BARCELONA--The tablet market became ever more crowded with HTC's release of the Flyer tablet, which debuted this week at Mobile World Congress. The device combines natural touch and pen interaction and features the company's Sense user interface. It runs a hybrid version of Gingerbread (Android 2.4). Many of its competitors use the latest version of Android, called "Honeycomb," which was specifically designed for tablet devices.

Encased in an aluminum unibody, the tablet boasts a 7-inch touch-screen display, 1.5Ghz processor and high-speed HSPA+ wireless capabilities. The Flyer's tablet-focused Sense platform features a 3D home screen with a carousel of widgets. The tablet also offers enhanced Web browsing with Flash 10 and HTML 5. The company said the Flyer would be available to customers globally during the second quarter of the year.

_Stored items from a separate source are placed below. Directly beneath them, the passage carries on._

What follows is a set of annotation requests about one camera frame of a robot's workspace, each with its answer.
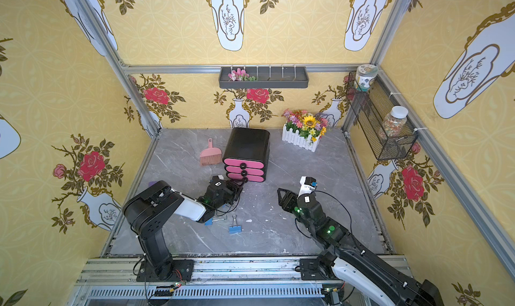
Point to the grey wall shelf tray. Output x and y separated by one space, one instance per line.
268 77

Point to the small pink flowers on shelf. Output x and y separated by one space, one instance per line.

Scribe technology introduces integrated digital ink innovations the company said makes it easier and more natural to take notes, sign contracts, draw pictures or write on a Web page or photo. A feature called Timemark enables users to capture the audio of an event in line with written notes, so tapping on a word in the notes instantly takes users to the exact place in time in the audio recording of the meeting.

Notes are also integrated with the calendar so when there is an appointment reminder, users are automatically prompted with an opportunity to begin a new note or in the case of recurring meetings, to continue where the last meeting left off. The Flyer tablet also features built-in synchronization with Evernote, a notes application and service.

Other features include 32GB of internal storage, 1GB of RAM, a microSD memory card expansion slot, micro-USB port, 5-megapixel color camera with auto focus and a 1.3-megapixel front camera. The Flyer also comes with an ambient light sensor and digital compass, an internal GPS antenna and Bluetooth 3.0 with A2DP for wireless stereo headsets.

"Clearly, smartphones have transformed our lives but as we observed how people use smartphones, computers and other technologies, we saw an opportunity to create a tablet experience that is different, more personal and productive," said Peter Chou, CEO of HTC. "We are progressing down a path as an industry when people will no longer be in a single device paradigm, but have multiple wireless devices for different needs; this is the direction we are moving."

The company also announced HTC Watch, a connected video service that will debut on the Flyer tablet, and will collaborate with OnLive to launch a cloud-based mobile gaming service for the tablet. The Watch video download service enables on-demand progressive downloading of hundreds of High-Definition movies and instant playback over the tablet's high-speed wireless connection.

The tablet will also integrate OnLive's cloud-based gaming service, which lets users play video games on their televisions and computers without the need to buy gaming hardware or software. When integrated fully, the OnLive service will enable customers to pipe the OnLive service through the Flyer's broadband wireless to their television sets, or let them play directly on the tablet.